= What you have to do =
Go to the line containing "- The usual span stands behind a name" in the records below and print it and every following line exactly, on through the line containing "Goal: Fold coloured", then stop.

= Task data =

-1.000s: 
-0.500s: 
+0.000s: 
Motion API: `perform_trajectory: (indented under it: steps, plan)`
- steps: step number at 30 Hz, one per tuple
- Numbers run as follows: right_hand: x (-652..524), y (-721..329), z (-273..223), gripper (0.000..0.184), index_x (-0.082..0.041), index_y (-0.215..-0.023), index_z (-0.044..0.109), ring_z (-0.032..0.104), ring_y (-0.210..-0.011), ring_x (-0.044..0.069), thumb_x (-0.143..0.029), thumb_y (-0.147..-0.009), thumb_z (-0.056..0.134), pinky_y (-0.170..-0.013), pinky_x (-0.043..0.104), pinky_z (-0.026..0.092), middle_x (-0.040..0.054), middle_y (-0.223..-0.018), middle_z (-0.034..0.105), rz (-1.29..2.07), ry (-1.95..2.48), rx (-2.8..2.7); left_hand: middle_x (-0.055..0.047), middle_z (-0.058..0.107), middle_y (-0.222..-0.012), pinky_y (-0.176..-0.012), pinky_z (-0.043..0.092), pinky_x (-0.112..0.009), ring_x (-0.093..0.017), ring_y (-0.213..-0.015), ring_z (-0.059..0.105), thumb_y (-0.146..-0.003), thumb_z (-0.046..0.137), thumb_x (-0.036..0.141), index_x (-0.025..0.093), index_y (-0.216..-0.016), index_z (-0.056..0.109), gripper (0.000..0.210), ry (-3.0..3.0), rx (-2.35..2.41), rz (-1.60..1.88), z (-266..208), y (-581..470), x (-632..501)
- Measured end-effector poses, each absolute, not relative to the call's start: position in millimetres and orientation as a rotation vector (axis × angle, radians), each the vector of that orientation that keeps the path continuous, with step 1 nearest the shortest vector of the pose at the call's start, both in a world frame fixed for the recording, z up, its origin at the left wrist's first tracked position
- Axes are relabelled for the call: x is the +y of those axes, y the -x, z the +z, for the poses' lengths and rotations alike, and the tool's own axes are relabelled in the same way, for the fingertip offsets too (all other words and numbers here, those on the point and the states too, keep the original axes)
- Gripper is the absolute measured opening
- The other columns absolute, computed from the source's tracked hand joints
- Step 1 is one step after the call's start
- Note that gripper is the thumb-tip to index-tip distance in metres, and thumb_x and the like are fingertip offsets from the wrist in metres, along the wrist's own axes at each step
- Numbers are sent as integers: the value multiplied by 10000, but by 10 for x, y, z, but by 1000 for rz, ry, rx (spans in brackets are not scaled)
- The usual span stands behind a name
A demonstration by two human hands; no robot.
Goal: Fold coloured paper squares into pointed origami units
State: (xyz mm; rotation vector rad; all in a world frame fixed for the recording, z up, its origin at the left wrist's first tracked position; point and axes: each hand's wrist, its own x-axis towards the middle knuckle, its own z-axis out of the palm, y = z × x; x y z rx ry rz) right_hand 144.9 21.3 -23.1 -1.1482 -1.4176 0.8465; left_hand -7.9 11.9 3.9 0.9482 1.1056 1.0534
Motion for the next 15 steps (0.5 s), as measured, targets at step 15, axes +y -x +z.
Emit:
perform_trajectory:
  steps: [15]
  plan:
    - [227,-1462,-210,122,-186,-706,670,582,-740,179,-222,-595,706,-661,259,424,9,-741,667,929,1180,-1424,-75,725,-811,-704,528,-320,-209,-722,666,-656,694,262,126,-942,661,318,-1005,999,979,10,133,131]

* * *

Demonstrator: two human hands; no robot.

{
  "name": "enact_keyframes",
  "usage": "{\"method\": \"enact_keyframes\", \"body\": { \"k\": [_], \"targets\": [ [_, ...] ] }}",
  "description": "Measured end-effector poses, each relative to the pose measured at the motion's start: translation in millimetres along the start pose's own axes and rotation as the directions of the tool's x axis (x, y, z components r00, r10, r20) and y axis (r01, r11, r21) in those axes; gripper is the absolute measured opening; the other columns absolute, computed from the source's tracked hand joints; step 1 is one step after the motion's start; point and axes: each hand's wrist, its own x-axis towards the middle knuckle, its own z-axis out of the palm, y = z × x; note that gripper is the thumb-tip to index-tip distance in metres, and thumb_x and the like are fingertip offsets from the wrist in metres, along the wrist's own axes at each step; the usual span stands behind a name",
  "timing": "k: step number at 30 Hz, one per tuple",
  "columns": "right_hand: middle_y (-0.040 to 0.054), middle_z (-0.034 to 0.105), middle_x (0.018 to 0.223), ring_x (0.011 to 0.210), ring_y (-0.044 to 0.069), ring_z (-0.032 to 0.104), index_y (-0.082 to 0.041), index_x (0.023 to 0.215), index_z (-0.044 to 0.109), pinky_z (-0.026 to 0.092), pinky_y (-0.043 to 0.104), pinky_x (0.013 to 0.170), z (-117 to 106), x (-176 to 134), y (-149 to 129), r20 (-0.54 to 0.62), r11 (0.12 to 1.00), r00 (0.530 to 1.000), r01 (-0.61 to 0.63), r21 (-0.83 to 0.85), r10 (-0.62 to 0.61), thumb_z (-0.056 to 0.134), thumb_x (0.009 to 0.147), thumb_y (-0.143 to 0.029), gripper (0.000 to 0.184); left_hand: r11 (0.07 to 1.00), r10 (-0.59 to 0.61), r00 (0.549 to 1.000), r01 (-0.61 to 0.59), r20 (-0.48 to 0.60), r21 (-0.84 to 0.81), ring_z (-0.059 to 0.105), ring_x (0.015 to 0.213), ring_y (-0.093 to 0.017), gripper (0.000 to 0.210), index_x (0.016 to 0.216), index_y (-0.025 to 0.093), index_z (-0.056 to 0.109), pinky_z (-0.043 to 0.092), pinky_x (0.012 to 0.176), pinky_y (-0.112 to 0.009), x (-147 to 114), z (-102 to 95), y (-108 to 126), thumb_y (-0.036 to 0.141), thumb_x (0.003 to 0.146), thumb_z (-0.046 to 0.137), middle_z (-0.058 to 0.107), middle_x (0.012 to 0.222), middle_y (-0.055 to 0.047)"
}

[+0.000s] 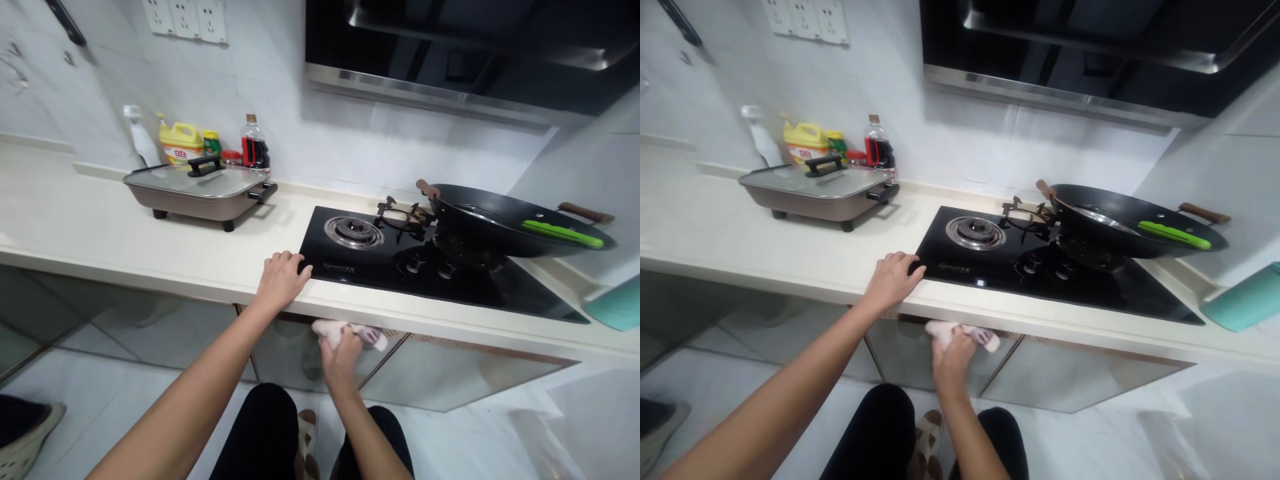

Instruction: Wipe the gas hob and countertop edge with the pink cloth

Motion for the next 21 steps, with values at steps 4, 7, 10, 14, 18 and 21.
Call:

= Solution =
- The usual span stands behind a name
A demonstration by two human hands; no robot.
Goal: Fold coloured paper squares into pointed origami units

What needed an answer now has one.